At a high level, the following steps take place when the CREATE INDEX query is issued:

  1. Similar to the SELECT and INSERT statements, the query string goes through the lexing and parsing stages, checks for syntax correctness and a query tree is generated.
  2. The interp.cc interprets nodes of the query tree, calling the System Management layer’s SM_Manager::CreateIndex() to create a new index on the input attribute.
  3. SM_Manager::CreateIndex() looks for the information about the relation and the attribute in relcat and attrcat, and calls the IX_Manager::CreateIndex() to create an index on the specified attribute. An index of a relation is a new file that contains an R-Tree, which holds a subset of information of the original relation, and contains pointers to the original relation data file for faster queries.
  4. Currently, the methods in IX_Manager, IX_IndexScan and IX_IndexHandle are empty. Your task is to fill the methods of these classes with the implementation of an R-Tree.

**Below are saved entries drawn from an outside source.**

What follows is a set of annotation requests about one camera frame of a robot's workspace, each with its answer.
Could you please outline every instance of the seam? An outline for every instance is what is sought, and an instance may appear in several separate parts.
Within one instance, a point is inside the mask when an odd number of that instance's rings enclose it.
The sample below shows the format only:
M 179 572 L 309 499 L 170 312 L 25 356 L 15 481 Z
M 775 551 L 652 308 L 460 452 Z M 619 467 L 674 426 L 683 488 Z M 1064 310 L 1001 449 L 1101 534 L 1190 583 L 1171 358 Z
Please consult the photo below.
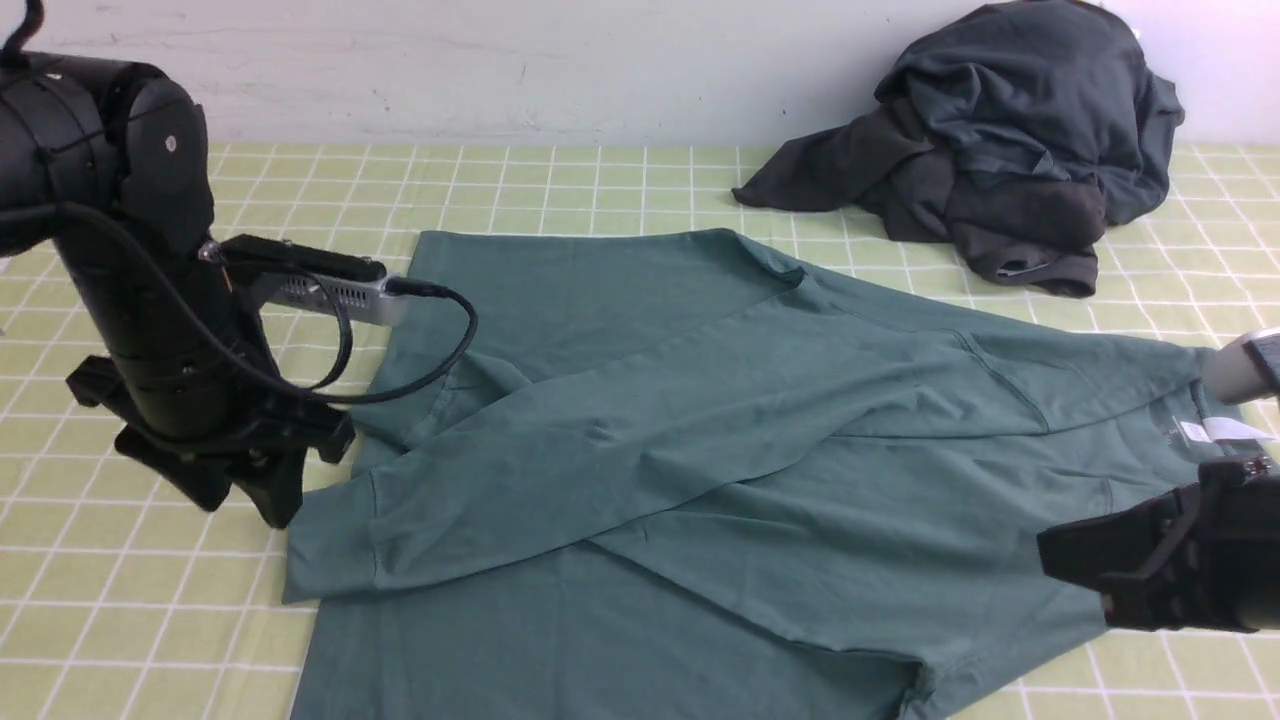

Tasks Assigned There are two tasks you need to finish to complete this assignment: implement the R-tree, and define the INTERSECTS operation that can be used in conjunction with the SELECT or DELETE statements. Here are a few sample queries to test your implementation:

CREATE TABLE DATA (id i, location m); // Note the new datatype MBR denoted by 'm'
INSERT INTO DATA VALUES (1, [1, 2, 3, 4]); // The 4 input values grouped in [] represent a single MBR

CREATE INDEX DATA (location);
SELECT * FROM DATA WHERE INTERSECTS (location, [2, 4, 3, 5]); 
DELETE FROM DATA WHERE INTERSECTS (location, [2, 4, 3, 5]);

You may assume that the system supports indexing on only a single datatype, i.e. an index may be created only on an attribute of MBR type. Please use Piazza for any questions/discussions.

Deliverables

Please submit a snapshot of your code with a README file containing the instructions to run your code, packaged into a single .tar.gz file with the name firstname_lastname.tar.gz. (50 points)

Due date: 7th December, 11:59 pm

How to submit: The submissions will be through iLearn. Please upload the report on iLearn > CS 236 > Assignments > Project milestone 3.